- Exercise directions: One part of the entries below is wanted: the lines from the one containing "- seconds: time" through the one containing "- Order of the". Write those out exactly and nothing else.

- Exercise data:
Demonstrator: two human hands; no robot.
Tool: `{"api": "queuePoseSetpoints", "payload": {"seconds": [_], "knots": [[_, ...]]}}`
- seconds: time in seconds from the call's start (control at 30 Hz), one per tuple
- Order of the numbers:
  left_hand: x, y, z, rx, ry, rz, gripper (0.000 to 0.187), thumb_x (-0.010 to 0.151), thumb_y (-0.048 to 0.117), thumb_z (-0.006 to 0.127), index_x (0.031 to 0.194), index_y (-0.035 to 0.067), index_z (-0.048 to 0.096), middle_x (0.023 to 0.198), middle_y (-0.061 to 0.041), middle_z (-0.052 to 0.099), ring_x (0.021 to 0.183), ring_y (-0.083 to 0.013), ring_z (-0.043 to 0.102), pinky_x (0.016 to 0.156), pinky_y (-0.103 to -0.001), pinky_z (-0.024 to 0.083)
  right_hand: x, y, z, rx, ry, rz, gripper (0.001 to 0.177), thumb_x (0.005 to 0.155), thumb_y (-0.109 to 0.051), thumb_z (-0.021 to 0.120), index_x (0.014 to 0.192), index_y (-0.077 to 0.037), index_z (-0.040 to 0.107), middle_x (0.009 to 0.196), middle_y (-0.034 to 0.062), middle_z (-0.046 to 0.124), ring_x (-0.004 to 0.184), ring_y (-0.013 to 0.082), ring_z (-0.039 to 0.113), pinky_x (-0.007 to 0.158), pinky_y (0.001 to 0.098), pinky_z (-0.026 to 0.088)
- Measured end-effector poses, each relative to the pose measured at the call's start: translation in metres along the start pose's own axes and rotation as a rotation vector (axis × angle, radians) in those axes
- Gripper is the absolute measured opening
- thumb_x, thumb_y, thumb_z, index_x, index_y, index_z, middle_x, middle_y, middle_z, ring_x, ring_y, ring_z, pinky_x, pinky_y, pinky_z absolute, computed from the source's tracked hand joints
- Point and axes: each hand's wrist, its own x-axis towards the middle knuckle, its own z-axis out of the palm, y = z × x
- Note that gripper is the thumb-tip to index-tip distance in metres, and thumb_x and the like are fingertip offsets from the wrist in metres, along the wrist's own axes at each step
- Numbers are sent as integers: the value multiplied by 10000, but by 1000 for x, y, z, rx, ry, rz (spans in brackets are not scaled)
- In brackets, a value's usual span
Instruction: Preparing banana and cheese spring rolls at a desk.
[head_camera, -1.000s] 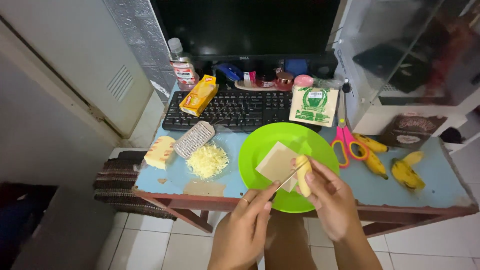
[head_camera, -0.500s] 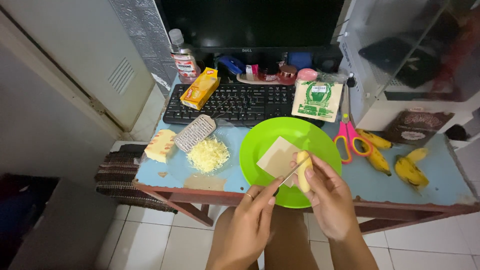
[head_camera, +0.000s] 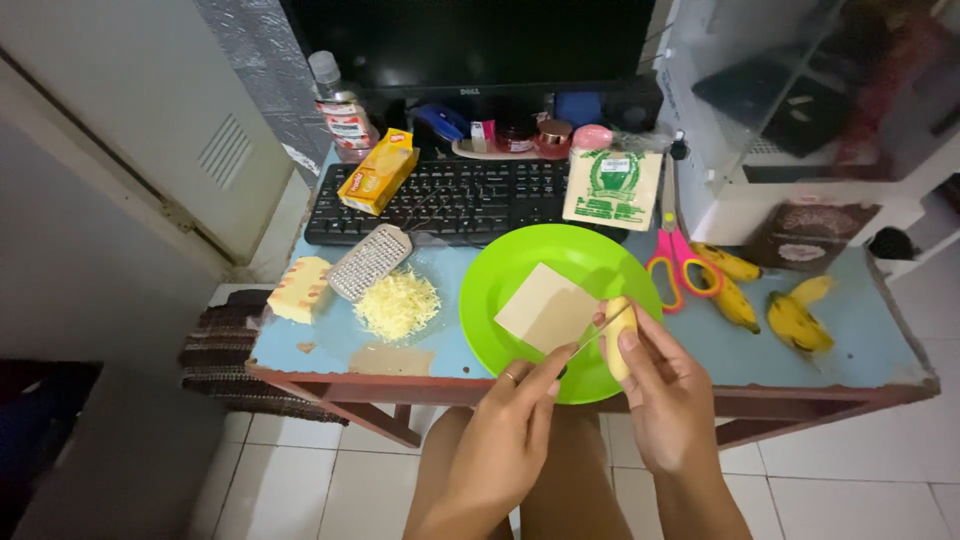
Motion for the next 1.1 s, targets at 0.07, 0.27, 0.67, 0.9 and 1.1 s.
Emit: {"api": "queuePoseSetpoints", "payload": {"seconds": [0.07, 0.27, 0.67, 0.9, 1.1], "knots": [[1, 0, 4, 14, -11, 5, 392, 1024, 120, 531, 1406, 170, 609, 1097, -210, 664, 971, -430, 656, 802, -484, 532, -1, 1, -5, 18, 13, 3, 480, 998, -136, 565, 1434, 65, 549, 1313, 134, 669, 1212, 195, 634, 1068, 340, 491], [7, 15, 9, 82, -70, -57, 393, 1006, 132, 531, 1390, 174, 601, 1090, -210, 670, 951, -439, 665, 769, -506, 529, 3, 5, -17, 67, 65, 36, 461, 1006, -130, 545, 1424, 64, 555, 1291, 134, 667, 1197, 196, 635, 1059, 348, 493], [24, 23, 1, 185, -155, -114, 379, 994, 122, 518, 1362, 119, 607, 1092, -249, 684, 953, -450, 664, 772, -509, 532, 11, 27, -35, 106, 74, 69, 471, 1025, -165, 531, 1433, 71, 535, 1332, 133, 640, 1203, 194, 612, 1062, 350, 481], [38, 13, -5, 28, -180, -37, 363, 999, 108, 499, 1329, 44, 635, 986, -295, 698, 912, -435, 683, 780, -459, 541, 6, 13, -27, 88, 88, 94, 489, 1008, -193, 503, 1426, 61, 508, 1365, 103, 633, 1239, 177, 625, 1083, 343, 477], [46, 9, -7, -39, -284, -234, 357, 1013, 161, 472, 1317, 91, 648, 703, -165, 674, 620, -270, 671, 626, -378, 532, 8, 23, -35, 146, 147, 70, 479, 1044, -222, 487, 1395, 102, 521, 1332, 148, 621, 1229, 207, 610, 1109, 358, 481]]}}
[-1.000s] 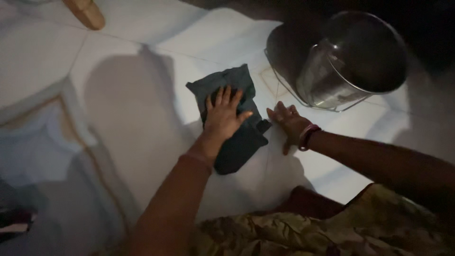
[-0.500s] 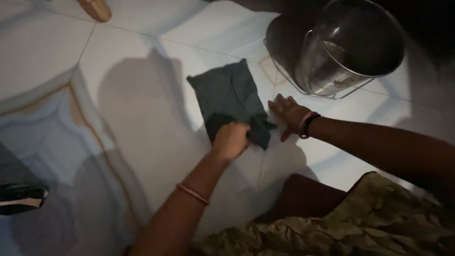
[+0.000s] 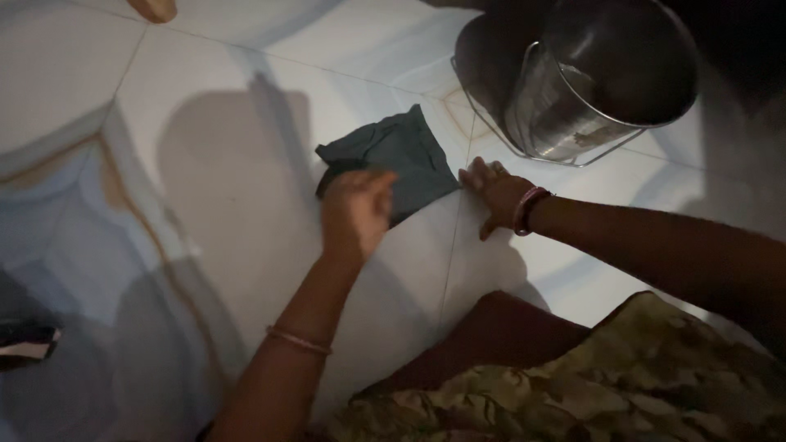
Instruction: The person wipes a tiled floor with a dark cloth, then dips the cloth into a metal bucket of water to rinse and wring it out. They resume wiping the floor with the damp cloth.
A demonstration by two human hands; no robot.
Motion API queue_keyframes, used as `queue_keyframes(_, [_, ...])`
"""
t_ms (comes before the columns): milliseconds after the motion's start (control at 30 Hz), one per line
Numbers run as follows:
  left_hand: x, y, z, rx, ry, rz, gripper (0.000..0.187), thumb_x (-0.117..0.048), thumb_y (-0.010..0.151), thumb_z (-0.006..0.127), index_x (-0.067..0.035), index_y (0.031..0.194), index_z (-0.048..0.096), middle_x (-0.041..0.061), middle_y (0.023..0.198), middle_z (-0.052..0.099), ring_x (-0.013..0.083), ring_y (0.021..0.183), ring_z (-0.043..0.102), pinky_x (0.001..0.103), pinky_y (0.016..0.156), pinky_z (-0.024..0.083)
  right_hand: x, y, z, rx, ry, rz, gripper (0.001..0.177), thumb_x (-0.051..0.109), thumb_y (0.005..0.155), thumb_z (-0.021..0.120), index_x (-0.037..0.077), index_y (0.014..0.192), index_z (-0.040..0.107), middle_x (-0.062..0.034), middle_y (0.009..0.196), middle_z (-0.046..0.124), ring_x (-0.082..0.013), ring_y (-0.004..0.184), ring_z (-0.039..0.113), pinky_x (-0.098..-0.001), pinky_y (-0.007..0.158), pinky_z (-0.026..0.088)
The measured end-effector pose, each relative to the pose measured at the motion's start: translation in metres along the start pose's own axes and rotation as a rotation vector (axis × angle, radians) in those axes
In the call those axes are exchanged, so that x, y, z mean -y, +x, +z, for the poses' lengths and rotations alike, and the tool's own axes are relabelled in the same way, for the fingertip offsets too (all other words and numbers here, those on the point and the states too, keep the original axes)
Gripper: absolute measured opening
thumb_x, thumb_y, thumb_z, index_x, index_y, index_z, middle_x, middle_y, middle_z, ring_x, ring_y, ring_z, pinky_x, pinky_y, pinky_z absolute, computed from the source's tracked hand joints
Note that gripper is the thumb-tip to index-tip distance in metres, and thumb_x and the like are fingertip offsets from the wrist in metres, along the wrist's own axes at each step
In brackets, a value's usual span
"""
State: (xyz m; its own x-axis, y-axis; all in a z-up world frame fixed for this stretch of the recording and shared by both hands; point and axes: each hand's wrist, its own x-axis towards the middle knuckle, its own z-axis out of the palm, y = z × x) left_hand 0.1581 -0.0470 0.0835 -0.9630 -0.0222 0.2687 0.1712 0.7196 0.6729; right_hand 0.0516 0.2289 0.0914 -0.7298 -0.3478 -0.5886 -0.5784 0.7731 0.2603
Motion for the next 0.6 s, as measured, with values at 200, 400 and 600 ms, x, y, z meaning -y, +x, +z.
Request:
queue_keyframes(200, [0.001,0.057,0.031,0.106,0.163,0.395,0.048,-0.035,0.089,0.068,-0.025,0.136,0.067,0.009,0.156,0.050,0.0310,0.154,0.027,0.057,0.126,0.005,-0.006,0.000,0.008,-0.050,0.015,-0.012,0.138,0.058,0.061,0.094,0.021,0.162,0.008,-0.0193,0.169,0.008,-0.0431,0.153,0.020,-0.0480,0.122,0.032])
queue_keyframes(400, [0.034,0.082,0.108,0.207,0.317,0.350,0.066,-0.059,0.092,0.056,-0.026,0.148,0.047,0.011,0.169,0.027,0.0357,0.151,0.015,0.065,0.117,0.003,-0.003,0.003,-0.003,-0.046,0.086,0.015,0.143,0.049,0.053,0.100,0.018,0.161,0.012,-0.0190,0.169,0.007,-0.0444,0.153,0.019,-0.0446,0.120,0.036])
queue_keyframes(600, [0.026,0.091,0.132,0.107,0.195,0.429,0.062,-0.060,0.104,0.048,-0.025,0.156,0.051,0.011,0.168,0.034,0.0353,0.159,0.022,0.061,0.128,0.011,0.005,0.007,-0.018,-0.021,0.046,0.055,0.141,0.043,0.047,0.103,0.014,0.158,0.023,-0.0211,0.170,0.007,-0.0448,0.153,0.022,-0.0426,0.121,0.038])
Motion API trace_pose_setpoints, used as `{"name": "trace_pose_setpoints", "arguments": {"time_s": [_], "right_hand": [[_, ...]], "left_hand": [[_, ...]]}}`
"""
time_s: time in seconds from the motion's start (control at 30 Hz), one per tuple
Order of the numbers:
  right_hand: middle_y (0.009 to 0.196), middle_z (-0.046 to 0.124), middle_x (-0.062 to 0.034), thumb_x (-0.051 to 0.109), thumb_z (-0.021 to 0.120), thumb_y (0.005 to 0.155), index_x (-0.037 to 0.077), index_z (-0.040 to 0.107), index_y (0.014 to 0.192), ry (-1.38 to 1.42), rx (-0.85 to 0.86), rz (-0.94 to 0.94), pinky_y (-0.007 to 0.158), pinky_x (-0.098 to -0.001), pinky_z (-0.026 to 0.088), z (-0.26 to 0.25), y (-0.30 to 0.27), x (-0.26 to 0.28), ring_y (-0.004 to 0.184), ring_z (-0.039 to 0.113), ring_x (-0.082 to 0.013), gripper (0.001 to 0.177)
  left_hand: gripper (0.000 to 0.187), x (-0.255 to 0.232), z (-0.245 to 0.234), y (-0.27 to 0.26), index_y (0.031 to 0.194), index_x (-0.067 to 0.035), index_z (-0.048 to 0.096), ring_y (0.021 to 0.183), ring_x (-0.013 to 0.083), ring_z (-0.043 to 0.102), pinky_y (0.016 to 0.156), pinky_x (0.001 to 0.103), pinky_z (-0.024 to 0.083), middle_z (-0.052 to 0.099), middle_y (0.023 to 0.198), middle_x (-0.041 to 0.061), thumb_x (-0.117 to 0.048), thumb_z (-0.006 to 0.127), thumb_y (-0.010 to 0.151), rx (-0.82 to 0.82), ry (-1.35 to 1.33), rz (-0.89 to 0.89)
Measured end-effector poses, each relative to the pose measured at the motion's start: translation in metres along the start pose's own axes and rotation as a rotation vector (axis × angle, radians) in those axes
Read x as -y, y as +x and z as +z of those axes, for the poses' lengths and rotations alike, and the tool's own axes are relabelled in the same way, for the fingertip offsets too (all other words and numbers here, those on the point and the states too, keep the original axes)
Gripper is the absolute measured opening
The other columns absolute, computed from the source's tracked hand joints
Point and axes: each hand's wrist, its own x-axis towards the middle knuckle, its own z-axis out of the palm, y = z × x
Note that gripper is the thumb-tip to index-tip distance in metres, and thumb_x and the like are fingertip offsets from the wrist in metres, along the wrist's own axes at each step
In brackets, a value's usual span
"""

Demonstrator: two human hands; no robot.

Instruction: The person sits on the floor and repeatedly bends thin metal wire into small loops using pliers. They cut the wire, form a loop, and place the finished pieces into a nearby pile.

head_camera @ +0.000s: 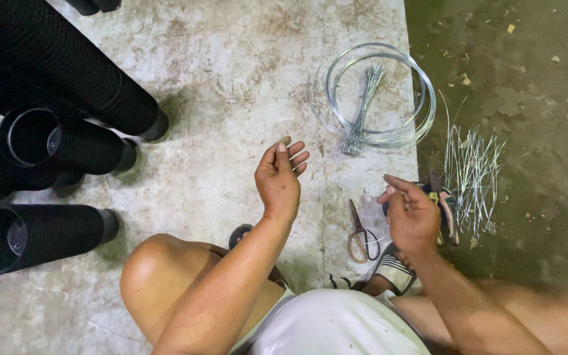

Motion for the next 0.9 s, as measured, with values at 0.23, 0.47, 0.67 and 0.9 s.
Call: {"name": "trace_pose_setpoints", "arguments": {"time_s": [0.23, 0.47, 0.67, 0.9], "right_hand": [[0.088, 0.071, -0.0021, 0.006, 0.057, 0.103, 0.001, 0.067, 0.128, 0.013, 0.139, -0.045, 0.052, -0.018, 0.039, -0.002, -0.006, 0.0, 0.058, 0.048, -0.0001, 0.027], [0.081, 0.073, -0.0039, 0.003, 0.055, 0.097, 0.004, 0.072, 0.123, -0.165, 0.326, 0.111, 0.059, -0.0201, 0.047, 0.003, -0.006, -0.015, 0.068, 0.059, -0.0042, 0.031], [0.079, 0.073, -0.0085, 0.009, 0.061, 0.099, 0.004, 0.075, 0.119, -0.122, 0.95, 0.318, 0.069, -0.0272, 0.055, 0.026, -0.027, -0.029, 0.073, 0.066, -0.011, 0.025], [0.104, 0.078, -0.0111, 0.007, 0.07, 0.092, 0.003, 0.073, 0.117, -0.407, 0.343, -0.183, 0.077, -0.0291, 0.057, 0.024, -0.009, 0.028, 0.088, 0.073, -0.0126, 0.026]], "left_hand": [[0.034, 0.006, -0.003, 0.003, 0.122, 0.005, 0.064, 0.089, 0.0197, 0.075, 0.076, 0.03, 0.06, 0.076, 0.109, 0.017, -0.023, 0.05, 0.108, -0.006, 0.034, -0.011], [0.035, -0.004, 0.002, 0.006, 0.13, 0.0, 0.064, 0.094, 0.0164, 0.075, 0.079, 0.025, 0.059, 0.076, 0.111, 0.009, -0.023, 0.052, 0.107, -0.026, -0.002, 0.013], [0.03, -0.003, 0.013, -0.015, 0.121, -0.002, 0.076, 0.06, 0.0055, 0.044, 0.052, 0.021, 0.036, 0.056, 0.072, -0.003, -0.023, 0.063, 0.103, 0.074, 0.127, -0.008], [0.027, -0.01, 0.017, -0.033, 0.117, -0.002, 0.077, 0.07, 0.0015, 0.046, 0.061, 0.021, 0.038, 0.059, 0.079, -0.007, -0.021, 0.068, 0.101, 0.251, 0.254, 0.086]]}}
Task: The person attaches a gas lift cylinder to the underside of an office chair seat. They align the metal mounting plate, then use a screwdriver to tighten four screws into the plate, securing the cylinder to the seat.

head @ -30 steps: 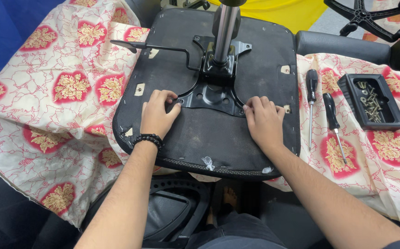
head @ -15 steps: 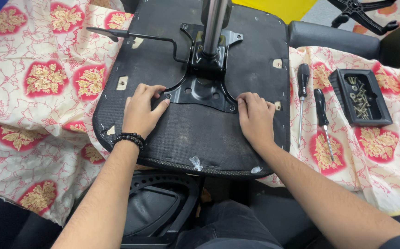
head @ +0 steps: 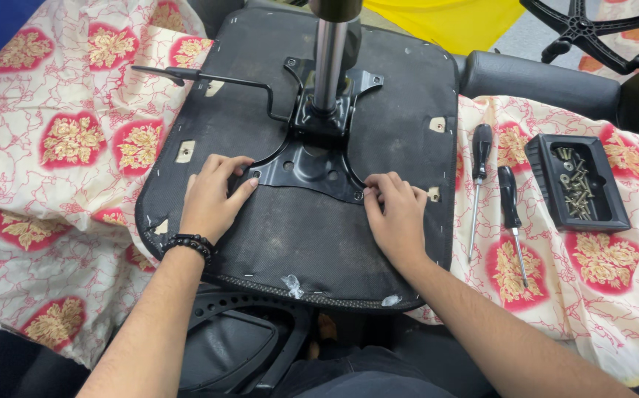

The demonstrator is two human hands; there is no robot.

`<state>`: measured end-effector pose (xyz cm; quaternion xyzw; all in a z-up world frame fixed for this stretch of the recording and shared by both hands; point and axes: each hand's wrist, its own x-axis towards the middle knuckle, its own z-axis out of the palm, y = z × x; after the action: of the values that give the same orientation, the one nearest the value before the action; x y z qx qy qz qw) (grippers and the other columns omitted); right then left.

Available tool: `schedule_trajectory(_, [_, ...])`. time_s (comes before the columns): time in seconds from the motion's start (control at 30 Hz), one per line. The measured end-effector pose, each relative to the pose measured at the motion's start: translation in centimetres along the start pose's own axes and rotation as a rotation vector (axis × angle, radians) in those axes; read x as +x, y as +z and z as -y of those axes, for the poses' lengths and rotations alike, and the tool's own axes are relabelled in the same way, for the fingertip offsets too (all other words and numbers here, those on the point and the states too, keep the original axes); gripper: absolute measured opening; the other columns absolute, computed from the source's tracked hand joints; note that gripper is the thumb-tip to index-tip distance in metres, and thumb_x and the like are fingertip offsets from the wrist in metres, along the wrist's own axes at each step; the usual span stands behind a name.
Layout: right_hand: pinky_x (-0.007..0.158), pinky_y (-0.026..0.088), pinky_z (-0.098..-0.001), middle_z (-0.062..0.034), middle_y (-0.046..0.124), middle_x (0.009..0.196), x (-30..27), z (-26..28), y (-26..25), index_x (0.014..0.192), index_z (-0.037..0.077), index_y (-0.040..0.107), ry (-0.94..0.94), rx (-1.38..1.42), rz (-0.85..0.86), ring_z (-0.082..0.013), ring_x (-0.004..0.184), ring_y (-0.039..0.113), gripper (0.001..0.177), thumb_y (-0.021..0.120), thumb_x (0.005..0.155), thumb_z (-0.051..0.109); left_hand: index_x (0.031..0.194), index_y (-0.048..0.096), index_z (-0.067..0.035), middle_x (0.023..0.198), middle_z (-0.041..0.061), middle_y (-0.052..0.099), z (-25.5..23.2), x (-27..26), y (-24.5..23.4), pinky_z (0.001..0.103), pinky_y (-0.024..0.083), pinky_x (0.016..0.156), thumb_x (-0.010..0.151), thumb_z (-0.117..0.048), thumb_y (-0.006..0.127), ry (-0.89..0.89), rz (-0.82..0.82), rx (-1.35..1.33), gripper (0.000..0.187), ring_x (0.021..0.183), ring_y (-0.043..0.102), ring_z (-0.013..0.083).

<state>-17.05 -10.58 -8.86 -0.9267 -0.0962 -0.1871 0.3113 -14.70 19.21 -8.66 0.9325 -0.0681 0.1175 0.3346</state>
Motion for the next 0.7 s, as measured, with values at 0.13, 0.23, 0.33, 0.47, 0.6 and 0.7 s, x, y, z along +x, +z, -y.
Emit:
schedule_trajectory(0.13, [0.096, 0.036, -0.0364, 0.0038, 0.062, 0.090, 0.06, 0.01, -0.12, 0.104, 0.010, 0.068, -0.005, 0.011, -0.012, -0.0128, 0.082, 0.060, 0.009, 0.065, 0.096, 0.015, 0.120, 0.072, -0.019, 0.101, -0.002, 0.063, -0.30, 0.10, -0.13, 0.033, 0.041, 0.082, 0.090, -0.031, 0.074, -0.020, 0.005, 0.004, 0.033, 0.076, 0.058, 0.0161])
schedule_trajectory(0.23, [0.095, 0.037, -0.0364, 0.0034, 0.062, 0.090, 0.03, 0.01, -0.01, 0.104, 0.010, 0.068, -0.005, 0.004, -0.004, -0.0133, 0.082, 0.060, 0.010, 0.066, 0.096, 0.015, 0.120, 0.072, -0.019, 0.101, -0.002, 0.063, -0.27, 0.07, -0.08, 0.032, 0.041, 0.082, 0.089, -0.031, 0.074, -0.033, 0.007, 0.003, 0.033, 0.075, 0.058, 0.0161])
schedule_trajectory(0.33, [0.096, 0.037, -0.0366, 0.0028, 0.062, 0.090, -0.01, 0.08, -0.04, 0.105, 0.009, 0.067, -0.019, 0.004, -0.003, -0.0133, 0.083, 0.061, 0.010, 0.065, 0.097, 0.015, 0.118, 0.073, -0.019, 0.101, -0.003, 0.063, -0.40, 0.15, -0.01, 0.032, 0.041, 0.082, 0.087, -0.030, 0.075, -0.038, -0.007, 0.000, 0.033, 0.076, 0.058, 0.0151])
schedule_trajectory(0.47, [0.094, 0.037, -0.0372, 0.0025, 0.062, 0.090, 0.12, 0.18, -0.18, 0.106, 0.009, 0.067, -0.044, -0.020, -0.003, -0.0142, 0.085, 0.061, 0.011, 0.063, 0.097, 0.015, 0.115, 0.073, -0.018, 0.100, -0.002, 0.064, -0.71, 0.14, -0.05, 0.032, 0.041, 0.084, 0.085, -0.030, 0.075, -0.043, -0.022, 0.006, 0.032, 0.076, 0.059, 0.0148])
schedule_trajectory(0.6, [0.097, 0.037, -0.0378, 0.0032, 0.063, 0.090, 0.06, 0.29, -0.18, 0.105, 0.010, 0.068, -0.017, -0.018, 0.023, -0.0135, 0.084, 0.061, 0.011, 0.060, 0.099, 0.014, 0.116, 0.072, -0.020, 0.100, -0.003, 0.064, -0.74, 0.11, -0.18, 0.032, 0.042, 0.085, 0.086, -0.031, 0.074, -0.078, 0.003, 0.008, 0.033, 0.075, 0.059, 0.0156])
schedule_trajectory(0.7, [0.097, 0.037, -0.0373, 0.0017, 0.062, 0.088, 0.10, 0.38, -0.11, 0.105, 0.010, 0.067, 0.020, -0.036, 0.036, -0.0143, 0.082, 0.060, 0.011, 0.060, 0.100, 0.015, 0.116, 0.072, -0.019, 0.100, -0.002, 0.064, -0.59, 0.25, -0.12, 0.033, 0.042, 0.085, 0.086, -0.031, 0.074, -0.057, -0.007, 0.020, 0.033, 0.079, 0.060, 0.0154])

- Solution for this exercise:
- seconds: time in seconds from the call's start (control at 30 Hz), one per tuple
- Order of the numbers:

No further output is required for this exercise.